== Activity ==
In the entries that follow, how many lines include "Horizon"? Give the number and nothing else.

=== Section Start ===

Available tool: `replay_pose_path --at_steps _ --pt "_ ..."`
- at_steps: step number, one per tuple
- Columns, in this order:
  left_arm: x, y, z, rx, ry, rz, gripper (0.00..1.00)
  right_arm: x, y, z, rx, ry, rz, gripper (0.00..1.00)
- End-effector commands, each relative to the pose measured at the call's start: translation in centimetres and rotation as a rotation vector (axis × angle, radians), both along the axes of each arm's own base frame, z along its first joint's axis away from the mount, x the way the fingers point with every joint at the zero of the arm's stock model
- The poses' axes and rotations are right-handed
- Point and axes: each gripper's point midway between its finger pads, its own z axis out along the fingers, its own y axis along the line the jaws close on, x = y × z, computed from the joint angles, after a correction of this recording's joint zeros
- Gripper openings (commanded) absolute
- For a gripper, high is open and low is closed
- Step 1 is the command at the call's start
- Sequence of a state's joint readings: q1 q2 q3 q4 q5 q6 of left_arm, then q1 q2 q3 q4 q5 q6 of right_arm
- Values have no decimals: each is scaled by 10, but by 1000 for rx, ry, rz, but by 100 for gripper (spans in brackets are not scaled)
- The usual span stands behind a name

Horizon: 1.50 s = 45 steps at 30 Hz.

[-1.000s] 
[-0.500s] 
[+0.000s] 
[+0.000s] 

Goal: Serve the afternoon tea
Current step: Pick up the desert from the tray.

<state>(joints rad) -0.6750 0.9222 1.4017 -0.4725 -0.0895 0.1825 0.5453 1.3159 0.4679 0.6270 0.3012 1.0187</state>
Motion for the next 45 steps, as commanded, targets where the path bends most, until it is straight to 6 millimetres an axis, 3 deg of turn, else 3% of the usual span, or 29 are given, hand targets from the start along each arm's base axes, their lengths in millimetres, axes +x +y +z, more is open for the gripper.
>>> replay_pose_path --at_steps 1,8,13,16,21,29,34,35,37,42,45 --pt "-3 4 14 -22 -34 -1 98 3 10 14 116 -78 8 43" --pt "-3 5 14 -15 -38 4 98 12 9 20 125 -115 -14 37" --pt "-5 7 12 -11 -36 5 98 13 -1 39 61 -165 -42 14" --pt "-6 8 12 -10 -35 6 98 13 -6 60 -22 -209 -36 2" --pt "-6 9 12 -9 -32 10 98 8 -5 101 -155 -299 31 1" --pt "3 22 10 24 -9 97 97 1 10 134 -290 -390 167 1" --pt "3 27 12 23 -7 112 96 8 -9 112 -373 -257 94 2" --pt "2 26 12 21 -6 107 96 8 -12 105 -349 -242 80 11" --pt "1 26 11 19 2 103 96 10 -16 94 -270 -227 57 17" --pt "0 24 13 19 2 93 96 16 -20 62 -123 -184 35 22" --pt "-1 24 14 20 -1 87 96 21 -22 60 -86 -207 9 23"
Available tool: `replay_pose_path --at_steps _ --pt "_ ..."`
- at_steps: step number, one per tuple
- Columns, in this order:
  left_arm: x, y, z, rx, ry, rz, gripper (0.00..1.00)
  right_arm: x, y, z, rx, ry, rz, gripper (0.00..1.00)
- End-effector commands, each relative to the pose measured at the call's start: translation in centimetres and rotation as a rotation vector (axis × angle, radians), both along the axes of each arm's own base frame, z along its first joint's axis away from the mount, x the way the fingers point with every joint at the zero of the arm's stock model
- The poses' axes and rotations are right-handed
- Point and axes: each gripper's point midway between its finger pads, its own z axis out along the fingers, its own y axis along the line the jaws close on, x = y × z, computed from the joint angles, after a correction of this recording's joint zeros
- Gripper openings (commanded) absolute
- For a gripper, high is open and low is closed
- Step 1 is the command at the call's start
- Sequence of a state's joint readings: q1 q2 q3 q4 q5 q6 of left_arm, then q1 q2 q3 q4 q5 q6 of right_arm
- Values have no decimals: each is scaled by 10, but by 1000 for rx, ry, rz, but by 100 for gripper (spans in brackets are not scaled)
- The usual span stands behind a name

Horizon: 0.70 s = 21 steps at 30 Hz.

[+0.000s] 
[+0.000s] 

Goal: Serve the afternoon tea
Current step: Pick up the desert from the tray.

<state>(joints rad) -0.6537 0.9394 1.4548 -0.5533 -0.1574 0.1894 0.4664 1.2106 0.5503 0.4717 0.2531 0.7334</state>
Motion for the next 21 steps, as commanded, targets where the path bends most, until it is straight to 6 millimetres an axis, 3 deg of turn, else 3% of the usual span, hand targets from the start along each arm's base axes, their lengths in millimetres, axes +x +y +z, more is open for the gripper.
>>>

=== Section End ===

== Solution for this task ==
2